▶ TASK OBJECTIVE: State how many lines in this listing include the word "strip", and nothing else.

---------- DATASET EXCERPTS ----------

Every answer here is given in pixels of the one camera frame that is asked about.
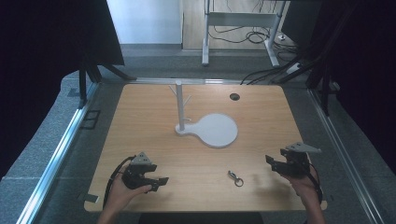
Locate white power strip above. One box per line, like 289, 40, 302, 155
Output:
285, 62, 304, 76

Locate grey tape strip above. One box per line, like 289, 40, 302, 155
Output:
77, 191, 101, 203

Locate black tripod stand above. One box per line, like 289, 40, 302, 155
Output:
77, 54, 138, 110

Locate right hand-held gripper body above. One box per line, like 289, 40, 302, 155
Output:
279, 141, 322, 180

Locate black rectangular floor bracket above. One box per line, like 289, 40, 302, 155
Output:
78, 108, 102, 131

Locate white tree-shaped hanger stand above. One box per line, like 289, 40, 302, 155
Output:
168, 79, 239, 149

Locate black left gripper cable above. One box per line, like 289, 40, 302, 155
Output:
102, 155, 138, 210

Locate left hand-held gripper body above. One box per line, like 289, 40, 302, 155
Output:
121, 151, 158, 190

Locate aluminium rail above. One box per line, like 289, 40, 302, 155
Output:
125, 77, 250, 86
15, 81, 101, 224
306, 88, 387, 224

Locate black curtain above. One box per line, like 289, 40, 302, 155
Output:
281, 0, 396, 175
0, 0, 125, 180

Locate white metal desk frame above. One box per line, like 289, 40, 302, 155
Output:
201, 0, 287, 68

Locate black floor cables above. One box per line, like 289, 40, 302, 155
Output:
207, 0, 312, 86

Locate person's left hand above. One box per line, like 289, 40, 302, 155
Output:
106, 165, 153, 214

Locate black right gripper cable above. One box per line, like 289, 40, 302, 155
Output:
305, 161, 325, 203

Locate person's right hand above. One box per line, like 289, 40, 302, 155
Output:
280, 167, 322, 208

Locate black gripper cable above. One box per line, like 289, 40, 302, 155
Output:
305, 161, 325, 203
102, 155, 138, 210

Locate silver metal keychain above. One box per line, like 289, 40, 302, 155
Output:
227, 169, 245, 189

----------
---------- DATASET EXCERPTS ----------

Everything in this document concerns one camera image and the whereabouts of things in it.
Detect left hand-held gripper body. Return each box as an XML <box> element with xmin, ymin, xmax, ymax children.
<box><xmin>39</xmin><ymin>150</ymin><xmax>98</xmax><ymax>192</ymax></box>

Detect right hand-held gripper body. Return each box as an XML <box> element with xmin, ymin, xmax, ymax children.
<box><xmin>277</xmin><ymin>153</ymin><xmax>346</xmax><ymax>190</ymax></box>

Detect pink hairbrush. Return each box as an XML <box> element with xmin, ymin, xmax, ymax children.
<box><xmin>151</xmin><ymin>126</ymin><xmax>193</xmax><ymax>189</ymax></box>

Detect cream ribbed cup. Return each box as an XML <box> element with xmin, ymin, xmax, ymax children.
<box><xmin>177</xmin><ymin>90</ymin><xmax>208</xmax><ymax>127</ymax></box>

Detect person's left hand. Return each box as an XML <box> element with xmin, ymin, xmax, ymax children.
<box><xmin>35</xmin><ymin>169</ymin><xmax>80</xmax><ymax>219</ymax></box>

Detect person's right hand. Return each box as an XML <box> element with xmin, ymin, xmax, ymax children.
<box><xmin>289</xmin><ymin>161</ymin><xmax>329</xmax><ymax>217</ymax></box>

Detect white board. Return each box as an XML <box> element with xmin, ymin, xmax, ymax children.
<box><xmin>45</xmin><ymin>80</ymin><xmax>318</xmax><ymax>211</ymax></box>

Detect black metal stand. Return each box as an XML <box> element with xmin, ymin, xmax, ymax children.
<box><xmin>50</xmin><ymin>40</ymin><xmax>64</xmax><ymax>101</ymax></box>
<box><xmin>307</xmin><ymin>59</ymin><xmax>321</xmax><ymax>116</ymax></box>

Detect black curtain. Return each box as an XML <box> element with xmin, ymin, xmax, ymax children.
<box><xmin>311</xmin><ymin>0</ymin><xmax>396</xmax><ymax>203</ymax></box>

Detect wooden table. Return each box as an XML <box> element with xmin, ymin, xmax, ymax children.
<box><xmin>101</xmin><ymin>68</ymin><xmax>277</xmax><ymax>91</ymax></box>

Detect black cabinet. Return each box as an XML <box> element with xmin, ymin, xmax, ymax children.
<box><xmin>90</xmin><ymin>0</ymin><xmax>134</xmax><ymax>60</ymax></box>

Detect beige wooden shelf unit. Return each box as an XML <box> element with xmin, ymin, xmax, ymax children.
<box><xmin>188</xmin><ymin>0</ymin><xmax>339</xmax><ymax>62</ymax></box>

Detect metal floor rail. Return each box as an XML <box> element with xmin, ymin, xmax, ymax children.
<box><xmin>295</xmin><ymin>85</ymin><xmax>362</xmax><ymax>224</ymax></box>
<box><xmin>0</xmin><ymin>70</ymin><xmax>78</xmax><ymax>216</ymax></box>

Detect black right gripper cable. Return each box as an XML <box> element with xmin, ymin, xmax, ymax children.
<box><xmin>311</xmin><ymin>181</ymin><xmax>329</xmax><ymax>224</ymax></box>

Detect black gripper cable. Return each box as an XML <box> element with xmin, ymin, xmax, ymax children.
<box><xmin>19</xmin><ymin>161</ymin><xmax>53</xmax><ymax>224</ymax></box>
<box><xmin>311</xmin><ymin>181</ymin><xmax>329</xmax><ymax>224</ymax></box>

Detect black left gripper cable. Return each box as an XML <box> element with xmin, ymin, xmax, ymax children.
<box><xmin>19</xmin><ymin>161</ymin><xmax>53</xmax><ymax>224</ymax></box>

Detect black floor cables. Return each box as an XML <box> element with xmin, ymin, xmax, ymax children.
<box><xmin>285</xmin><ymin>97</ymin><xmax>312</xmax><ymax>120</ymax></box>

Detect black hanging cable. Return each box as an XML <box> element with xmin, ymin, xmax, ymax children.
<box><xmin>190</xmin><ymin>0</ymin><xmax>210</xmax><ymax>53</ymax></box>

----------

▶ OUTPUT: 2